PROBLEM STATEMENT:
Produce exactly the lines starting at the one containing "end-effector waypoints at" and ending at the last line of the material, with nothing added.

DATASET CONTENT:
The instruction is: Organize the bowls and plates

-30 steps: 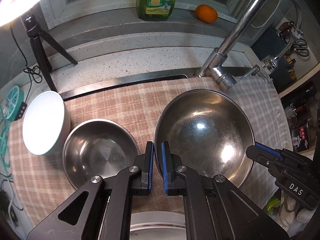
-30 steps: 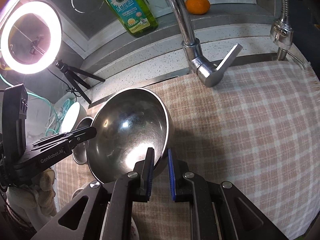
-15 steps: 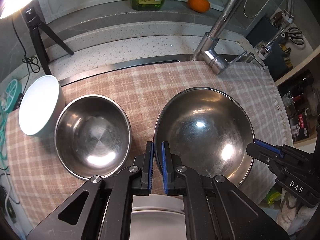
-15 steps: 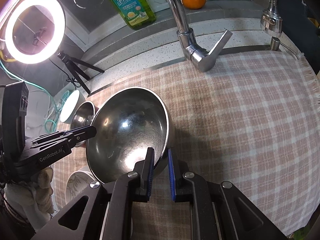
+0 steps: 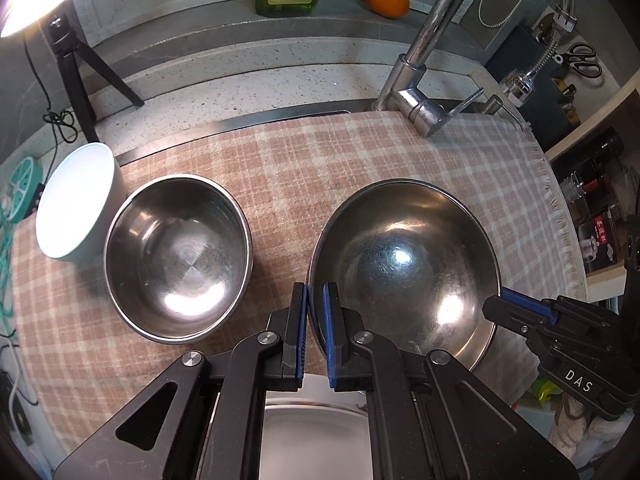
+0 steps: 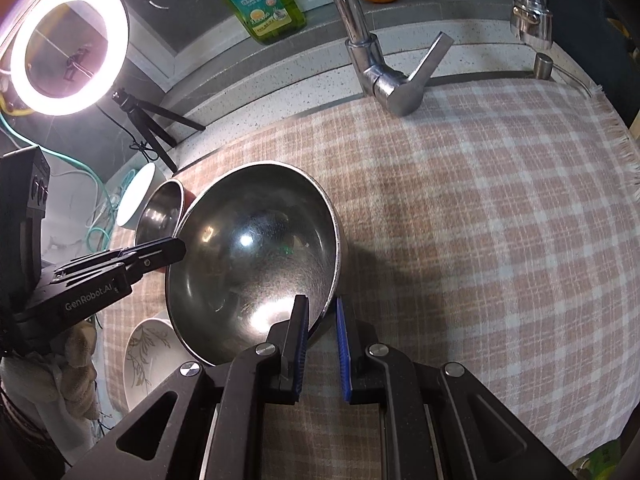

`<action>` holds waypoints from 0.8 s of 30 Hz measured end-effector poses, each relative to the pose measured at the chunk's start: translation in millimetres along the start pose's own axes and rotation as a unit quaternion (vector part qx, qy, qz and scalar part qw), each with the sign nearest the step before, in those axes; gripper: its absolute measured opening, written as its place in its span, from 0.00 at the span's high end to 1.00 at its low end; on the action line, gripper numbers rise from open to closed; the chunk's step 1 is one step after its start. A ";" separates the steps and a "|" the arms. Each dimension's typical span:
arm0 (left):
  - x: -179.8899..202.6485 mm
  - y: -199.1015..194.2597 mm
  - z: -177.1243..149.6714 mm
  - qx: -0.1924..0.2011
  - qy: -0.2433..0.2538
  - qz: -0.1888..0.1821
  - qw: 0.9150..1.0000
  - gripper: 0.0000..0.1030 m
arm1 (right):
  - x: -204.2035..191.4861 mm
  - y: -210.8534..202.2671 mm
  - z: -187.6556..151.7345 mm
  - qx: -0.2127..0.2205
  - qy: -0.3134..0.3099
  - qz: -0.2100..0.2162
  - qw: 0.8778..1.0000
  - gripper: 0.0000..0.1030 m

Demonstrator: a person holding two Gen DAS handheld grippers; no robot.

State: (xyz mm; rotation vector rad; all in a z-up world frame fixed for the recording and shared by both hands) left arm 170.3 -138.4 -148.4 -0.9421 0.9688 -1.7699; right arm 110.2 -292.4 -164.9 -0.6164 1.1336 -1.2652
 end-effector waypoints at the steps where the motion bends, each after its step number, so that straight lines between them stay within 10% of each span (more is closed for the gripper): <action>1: 0.1 0.5 -0.2 -0.001 0.000 -0.001 1.000 0.94 | 0.2 -0.4 -0.6 0.000 0.001 0.000 1.000 0.88; 24: -0.4 5.1 -2.0 -0.010 -0.005 -0.008 1.000 0.94 | -1.5 -4.7 -11.7 -0.005 0.003 0.001 1.000 0.88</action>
Point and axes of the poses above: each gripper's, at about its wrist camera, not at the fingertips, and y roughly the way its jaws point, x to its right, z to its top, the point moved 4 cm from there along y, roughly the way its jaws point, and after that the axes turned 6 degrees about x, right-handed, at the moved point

YOUR RESPONSE:
 end-effector waypoints at the steps where the motion bends, each after its step number, so that straight lines between them stay within 10% of each span (more is closed for the gripper): <action>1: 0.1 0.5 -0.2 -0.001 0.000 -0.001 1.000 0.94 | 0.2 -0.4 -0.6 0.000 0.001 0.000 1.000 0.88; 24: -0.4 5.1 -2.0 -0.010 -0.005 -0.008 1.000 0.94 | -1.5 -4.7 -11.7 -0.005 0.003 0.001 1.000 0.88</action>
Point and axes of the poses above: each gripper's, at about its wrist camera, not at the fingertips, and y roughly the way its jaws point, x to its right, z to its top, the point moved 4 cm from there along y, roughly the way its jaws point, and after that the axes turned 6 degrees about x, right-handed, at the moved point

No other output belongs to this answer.